2.4 Administration Instructions

Food may affect EPIDIOLEX levels [see Clinical Pharmacology (12.3)]. Consistent dosing of EPIDIOLEX with respect to meals is recommended to reduce variability in cannabidiol plasma exposure.

Calibrated measuring devices (1 mL and 5 mL oral syringes) will be provided and are recommended to measure and deliver the prescribed dose accurately [see How Supplied/Storage and Handling (16.1)]. A household teaspoon or tablespoon is not an adequate measuring device.

Oral administration is recommended. When necessary, EPIDIOLEX can be enterally administered via silicone feeding tubes, such as nasogastric or gastrostomy tubes. The recommended volume for flushing (with room temperature drinking water) after each dose is approximately 5 times the priming volume of the tube. The flushing volume may need to be modified in patients with fluid restrictions. Do not use with tubes made of polyvinyl chloride (PVC) or polyurethane and avoid use of silicone nasogastric tubes with short lengths and narrow diameters (e.g., less than 50 cm and less than 5 FR).

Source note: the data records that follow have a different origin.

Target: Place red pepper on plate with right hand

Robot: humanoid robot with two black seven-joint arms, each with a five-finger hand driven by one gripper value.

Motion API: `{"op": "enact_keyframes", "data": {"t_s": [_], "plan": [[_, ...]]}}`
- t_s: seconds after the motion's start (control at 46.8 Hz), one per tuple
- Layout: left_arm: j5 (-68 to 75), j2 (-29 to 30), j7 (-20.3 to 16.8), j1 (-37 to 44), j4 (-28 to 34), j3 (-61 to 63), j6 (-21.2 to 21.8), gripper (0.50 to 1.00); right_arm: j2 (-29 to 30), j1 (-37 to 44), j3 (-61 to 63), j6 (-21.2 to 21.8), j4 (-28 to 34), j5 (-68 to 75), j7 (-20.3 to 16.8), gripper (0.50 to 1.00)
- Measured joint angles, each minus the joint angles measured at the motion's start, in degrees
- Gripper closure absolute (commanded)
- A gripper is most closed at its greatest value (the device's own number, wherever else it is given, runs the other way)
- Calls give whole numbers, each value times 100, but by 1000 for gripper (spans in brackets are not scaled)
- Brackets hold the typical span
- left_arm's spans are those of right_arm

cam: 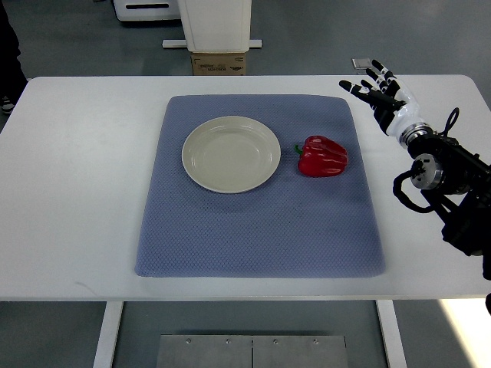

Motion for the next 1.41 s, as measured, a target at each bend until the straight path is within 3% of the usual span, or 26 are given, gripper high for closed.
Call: {"op": "enact_keyframes", "data": {"t_s": [0.833, 1.174, 1.409], "plan": [[0, 0, 0, 0, -1, 0, 0, 500, 22, -76, -158, 69, 80, -7, 107, 500], [0, 0, 0, 0, -1, 0, -1, 500, -25, -26, -349, 356, 97, -24, 229, 500], [0, 0, 0, 0, -1, 0, -1, 500, -249, 304, -1280, 455, 101, -93, 367, 500]]}}
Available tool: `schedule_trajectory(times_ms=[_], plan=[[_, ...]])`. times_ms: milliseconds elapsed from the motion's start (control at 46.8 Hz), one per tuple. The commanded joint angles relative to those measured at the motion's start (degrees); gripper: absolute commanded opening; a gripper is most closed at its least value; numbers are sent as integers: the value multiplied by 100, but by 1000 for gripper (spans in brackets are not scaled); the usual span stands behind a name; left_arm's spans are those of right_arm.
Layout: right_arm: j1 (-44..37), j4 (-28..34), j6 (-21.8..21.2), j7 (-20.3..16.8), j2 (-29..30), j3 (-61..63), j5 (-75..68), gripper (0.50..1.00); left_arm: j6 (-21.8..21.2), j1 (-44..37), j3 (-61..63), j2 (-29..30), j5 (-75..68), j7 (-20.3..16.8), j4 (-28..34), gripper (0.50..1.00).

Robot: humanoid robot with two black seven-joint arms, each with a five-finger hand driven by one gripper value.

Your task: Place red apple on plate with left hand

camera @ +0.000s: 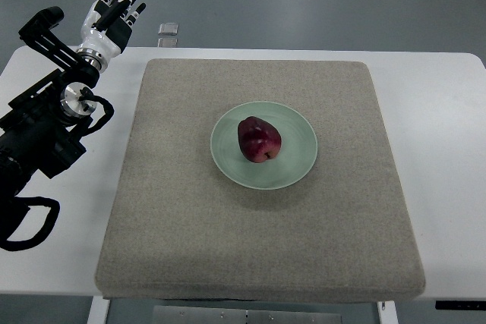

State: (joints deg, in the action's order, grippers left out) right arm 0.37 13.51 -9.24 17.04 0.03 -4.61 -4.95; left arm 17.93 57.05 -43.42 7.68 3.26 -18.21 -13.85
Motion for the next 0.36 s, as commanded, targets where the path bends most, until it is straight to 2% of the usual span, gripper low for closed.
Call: schedule_trajectory(times_ms=[0,128,342], plan=[[68,90,106,36,-3,-5,-23,964,0,-10,-17,-3,8,2,-4,994],[139,-191,229,80,-3,4,-76,964,0,-19,-18,-3,8,2,5,994],[244,-182,256,80,-3,13,-94,964,0,-10,-9,-12,8,2,-4,994]])
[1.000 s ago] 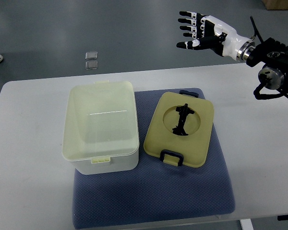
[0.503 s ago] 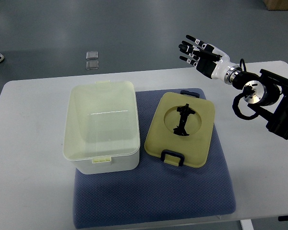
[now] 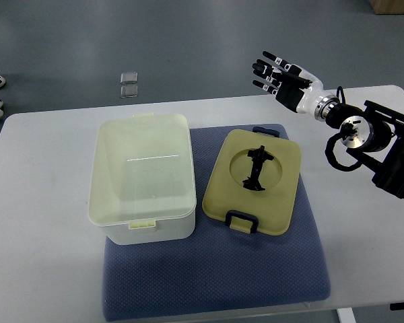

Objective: Open white storage box with right hand

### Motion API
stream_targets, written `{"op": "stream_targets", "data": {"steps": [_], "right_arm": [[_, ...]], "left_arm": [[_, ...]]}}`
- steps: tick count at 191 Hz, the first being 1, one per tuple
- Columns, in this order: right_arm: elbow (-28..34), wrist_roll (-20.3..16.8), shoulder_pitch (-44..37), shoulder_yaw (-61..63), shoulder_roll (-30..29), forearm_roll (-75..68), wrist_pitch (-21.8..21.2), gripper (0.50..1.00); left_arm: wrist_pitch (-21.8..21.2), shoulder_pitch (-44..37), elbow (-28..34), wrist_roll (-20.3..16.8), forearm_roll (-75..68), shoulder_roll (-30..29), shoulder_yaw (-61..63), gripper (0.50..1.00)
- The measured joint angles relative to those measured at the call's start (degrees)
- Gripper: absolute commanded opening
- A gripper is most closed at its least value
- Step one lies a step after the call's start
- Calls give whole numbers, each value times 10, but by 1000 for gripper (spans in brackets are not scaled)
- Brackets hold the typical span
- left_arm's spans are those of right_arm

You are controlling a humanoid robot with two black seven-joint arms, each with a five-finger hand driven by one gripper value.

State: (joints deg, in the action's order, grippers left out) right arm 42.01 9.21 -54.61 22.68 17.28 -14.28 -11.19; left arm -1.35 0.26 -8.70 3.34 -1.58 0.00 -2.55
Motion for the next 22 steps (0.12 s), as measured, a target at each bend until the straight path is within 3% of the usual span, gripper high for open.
{"op": "stream_targets", "data": {"steps": [22], "right_arm": [[0,0,2,0,0,0,0,930]], "left_arm": [[0,0,0,0,0,0,0,1000]]}}
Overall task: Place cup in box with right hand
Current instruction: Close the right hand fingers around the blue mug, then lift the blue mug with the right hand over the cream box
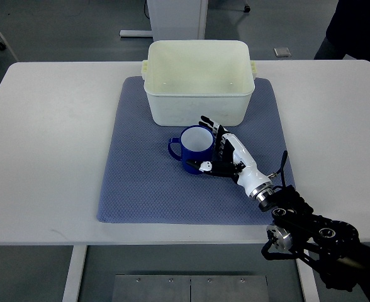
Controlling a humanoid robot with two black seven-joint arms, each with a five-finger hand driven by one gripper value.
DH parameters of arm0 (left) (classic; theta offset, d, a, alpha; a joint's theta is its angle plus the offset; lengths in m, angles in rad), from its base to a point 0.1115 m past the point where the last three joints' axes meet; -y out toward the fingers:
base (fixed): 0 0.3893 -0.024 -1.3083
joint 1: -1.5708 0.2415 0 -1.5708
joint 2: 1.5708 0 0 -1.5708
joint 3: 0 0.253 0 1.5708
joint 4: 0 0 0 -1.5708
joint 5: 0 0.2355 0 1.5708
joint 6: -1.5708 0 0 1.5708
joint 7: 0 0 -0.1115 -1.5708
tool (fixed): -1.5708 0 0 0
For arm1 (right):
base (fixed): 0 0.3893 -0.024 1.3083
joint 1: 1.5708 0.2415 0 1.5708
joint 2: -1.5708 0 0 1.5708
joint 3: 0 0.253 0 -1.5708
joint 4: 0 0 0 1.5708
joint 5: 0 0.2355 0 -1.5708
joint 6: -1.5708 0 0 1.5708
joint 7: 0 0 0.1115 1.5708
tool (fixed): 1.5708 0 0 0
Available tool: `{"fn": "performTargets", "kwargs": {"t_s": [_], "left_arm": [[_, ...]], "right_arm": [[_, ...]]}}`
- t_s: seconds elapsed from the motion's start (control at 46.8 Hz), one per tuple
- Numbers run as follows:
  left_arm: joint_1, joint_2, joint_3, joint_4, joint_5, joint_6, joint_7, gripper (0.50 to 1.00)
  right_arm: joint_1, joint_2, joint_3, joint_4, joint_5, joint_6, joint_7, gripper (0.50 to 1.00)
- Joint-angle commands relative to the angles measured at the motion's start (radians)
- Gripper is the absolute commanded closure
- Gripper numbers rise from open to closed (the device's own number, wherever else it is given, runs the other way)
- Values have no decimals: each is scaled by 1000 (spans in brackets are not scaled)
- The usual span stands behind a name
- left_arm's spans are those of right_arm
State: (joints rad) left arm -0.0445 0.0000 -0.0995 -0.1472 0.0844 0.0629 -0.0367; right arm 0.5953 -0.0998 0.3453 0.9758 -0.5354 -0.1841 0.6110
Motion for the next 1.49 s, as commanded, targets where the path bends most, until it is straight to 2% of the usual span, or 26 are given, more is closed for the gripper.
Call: {"fn": "performTargets", "kwargs": {"t_s": [0.0,0.192,0.512,0.555,0.641,0.683,0.747,0.79,1.153,1.345,1.473], "left_arm": [[0,0,0,0,0,0,0,500],[0,0,0,0,0,0,0,500],[0,0,0,0,0,0,0,500],[0,0,0,0,0,0,0,500],[0,0,0,0,0,0,0,500],[0,0,0,0,0,0,0,500],[0,0,0,0,0,0,0,500],[0,0,0,0,0,0,0,500],[0,0,0,0,0,0,0,500],[0,0,0,0,0,0,0,500],[0,0,0,0,0,0,0,500]], "right_arm": [[0,3,-2,0,0,-5,0,582],[1,14,-12,1,0,-28,0,613],[9,48,-29,1,0,-54,0,613],[9,49,-34,1,0,-55,0,628],[11,51,-34,1,0,-63,0,695],[12,52,-34,1,0,-67,0,745],[18,52,-35,0,0,-80,0,881],[23,52,-37,1,0,-90,0,1000],[54,29,-74,15,2,-98,0,1000],[60,-79,-68,72,5,-97,0,1000],[73,-181,-66,155,5,-97,0,1000]]}}
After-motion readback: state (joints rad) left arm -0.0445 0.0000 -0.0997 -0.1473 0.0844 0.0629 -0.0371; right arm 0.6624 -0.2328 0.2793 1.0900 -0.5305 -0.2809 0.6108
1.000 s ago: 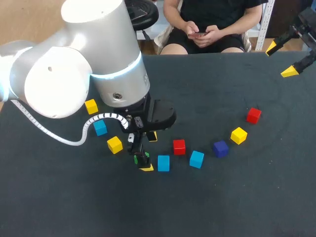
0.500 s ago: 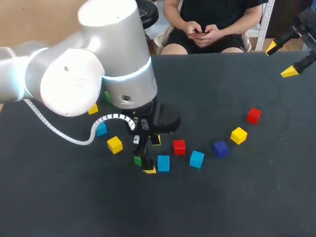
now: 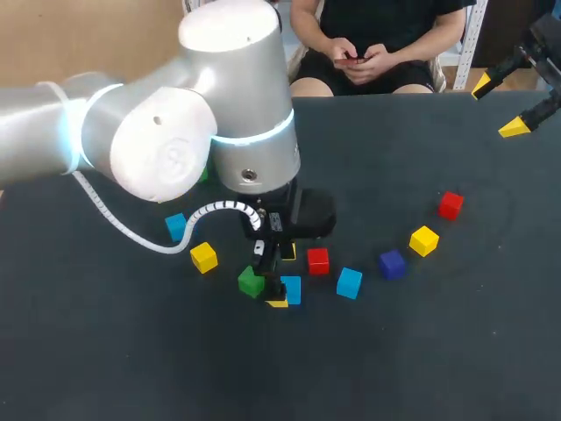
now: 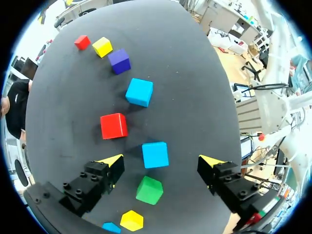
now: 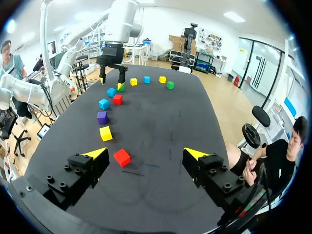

Discard any unused EPIDIOLEX remaining 12 weeks after first opening the bottle [see How Supplied/ Storage and Handling (16.2)].

2.5 Discontinuation of EPIDIOLEX

When discontinuing EPIDIOLEX, the dose should be decreased gradually. As with most antiepileptic drugs, abrupt discontinuation should be avoided when possible, to minimize the risk of increased seizure frequency and status epilepticus [see Warnings and Precautions (5.5)].

2.6 Patients with Hepatic Impairment

Dose adjustment is recommended in patients with moderate (Child-Pugh B) hepatic impairment or severe (Child-Pugh C) hepatic impairment [see Warnings and Precautions (5.1), Use in Specific Populations (8.6), and Clinical Pharmacology (12.3)]. It may be necessary to have slower dose titration in patients with moderate or severe hepatic impairment than in patients without hepatic impairment (see Table 1).

EPIDIOLEX does not require dose adjustment in patients with mild (Child-Pugh A) hepatic impairment.